Le choix le plus moderne est la classe jlreq, de Noriyuki Abe. Conçu autour des « Exigences pour la mise en page du texte japonais (JLReq) » du W3C, il n'a besoin que de \documentclass{jlreq} et fonctionne sur LuaLaTeX, pLaTeX ou upLaTeX (le moteur est détecté automatiquement, ou vous pouvez transmettre platex/uplatex/lualatex comme option de classe).

latex
\documentclass{jlreq}          % LuaLaTeX / upLaTeX / pLaTeX で動く
\begin{document}
こんにちは、\LaTeX! これは日本語の組版です。
\end{document}

Dans la famille traditionnelle, jsclasses (jsarticle, jsbook, pour pLaTeX/upLaTeX) est standard, et ltjsclasses (ltjsarticle, etc.) est son homologue LuaLaTeX. Pour modifier les polices japonaises sous LuaLaTeX, utilisez luatexja-fontspec.

latex
\usepackage{luatexja-fontspec}
\setmainjfont{Noto Serif CJK JP}   % 明朝
\setsansjfont{Noto Sans CJK JP}    % ゴシック

Codage des caractères

Enregistrez votre source sous UTF-8 — c'est la norme aujourd'hui. EUC-JP, Shift_JIS et ISO-2022-JP étaient courants dans le passé (convertis avec des outils comme nkf), mais s'en tenir à UTF-8 est désormais le choix sûr. upTeX et LuaTeX sont natifs de Unicode, et pLaTeX moderne suppose également l'entrée UTF-8. Attention aux fins de lignes mixtes (LF vs CRLF).

Lequel choisir

  • Un nouveau départ ? LuaLaTeX + jlreq (ou ltjsarticle). Polices système OpenType, PDF direct, Unicode fort.
  • Vous voulez de la vitesse ou possédez des actifs existants ? upLaTeX + jsarticle. Constructions rapides et longue expérience en japonais.
  • Si votre lieu impose pLaTeX, suivez-le. Certaines classes de journaux supposent pLaTeX.
  • Principalement anglais avec un peu de japonais ? XeLaTeX + xeCJK ou pdfLaTeX + CJK peuvent suffire.

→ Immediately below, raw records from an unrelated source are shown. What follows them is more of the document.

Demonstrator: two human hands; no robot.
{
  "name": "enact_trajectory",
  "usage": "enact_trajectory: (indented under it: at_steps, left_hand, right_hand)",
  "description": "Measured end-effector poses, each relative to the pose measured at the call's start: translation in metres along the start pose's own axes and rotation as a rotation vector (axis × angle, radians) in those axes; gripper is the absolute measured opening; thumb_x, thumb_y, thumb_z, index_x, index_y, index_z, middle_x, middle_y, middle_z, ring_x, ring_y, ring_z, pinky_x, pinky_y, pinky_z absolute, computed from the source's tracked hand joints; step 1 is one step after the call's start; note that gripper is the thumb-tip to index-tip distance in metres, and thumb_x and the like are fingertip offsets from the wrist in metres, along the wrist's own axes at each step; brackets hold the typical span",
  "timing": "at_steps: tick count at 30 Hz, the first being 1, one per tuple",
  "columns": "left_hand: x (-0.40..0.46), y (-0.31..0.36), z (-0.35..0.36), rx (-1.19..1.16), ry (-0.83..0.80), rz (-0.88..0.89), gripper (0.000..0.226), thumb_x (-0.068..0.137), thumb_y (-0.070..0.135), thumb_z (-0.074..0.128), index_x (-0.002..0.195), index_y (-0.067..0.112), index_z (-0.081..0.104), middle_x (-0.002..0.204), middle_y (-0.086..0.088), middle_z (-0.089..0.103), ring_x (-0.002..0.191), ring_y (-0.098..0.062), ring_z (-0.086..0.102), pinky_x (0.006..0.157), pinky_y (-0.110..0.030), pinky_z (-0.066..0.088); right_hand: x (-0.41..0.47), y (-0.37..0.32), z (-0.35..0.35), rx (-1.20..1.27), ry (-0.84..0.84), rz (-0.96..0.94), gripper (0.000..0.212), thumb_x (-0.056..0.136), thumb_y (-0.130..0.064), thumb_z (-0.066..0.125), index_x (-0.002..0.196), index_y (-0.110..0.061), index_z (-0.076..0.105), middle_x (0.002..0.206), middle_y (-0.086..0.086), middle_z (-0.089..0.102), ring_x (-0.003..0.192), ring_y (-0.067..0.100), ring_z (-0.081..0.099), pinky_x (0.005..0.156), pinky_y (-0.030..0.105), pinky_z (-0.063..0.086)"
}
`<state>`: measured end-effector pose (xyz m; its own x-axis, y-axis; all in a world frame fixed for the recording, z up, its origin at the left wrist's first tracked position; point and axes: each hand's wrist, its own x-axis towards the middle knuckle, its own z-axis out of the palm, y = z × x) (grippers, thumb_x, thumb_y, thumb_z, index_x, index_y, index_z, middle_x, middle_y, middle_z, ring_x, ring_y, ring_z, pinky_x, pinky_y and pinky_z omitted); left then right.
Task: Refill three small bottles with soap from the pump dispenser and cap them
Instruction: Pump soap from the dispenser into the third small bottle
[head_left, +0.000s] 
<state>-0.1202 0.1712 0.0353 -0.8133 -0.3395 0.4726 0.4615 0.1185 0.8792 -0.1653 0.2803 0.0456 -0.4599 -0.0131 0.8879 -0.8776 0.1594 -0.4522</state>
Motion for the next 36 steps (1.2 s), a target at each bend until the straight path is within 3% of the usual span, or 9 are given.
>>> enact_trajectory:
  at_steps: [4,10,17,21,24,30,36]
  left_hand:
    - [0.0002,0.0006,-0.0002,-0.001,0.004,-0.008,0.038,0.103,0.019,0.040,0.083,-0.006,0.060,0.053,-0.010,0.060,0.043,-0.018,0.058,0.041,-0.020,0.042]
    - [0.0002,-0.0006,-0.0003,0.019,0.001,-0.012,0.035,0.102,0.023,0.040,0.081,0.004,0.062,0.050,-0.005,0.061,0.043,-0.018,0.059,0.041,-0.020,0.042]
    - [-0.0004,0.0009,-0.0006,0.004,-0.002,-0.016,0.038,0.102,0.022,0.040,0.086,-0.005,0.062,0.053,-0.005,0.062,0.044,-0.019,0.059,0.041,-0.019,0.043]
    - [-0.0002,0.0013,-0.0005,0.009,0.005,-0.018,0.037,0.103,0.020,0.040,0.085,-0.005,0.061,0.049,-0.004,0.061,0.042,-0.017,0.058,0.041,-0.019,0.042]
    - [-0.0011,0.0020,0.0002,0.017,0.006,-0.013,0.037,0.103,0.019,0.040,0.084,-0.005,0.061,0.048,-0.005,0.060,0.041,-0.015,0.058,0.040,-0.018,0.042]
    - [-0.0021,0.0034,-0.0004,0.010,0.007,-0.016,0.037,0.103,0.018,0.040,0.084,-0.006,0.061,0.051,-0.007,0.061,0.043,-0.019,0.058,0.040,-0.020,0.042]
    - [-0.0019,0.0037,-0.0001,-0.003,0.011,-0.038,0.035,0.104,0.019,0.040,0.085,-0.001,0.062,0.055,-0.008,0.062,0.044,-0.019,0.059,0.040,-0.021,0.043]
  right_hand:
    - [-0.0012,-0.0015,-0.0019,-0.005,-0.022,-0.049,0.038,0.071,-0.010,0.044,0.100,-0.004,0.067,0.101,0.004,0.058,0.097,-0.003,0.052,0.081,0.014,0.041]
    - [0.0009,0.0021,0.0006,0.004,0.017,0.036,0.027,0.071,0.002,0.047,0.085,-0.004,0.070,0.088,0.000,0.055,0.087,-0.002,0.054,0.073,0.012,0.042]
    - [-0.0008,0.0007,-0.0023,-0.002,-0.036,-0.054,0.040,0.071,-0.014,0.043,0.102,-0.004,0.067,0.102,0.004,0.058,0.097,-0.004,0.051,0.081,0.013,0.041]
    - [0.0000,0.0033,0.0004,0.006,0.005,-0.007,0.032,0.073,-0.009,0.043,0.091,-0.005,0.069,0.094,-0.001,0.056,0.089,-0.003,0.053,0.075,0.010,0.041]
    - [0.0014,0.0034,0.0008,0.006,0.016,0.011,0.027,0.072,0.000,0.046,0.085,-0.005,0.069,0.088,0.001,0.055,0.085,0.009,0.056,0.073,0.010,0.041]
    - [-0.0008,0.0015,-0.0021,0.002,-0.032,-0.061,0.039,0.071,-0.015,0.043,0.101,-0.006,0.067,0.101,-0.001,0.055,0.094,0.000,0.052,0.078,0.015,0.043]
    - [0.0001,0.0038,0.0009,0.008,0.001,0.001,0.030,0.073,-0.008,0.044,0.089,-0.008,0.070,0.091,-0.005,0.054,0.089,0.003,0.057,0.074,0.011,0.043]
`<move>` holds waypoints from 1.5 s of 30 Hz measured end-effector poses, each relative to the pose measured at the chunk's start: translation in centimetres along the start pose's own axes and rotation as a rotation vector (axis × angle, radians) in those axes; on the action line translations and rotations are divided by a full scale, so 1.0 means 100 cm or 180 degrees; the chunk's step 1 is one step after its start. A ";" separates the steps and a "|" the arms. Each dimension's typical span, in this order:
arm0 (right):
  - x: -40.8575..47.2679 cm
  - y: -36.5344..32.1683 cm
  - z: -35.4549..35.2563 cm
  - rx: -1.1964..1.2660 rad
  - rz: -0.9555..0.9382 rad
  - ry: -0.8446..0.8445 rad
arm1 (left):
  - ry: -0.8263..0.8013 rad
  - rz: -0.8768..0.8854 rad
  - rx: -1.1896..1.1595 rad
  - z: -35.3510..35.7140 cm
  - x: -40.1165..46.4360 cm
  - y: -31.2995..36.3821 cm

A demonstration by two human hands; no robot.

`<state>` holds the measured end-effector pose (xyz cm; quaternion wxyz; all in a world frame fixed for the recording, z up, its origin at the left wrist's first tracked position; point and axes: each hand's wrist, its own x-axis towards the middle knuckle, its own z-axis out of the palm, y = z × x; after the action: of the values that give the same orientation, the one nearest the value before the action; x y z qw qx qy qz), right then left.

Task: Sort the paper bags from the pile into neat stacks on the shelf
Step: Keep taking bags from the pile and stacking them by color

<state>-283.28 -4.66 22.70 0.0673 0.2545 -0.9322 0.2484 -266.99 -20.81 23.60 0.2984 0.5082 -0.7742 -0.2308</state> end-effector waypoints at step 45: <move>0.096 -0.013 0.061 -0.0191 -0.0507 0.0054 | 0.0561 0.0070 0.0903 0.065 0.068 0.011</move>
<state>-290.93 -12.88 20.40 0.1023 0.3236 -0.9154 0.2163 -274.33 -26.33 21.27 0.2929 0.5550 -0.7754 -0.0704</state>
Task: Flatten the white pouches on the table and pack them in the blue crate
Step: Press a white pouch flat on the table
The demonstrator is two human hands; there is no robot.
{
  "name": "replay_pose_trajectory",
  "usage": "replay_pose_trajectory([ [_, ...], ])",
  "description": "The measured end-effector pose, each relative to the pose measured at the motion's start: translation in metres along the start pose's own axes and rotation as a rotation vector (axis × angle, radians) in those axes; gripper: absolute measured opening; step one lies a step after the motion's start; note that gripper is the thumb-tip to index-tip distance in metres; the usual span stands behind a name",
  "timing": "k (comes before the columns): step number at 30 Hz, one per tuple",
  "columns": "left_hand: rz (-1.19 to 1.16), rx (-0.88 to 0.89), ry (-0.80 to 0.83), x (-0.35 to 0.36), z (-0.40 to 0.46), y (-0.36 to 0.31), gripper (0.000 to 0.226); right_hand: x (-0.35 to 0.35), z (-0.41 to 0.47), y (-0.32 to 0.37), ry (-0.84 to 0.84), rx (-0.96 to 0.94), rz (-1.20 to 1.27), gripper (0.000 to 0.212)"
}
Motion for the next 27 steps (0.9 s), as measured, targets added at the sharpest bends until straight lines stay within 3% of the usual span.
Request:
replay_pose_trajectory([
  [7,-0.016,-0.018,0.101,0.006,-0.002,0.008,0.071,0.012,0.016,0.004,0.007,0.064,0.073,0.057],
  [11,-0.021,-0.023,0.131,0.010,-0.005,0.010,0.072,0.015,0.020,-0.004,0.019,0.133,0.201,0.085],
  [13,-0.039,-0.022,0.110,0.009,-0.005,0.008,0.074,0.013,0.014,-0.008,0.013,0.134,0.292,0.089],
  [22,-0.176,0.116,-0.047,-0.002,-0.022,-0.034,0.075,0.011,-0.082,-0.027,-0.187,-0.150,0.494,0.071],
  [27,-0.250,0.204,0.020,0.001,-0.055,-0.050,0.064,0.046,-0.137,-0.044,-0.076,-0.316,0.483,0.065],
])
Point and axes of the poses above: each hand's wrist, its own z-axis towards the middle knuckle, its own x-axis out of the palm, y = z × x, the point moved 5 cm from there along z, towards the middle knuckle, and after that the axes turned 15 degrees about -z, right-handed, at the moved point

Une configuration de démarrage sûre

Pour un nouveau document japonais, procurez-vous d'abord un PDF avec UTF-8 source, LuaLaTeX et jlreq. Optez pour upLaTeX ou pLaTeX uniquement lorsque vous avez une raison concrète : un lieu nécessite pLaTeX, vous avez hérité d'une ancienne source jsarticle ou vous avez besoin d'un contrôle détaillé de l'écriture verticale. Il ne s’agit pas de lutter contre le « Japonais n’imprimera pas » en même temps que vous essayez d’écrire le journal.

  • N'écrivez pas le corps du texte en japonais avec pdfLaTeX ; si vous voyez des erreurs ou du mojibake, vérifiez d'abord le compilateur.
  • Si vous utilisez ltjsarticle ou jlreq pour LuaLaTeX, assurez-vous que le compilateur est également LuaLaTeX.
  • Pour les travaux co-écrits, enregistrez le moteur, l'encodage et la classe sur une seule ligne du README.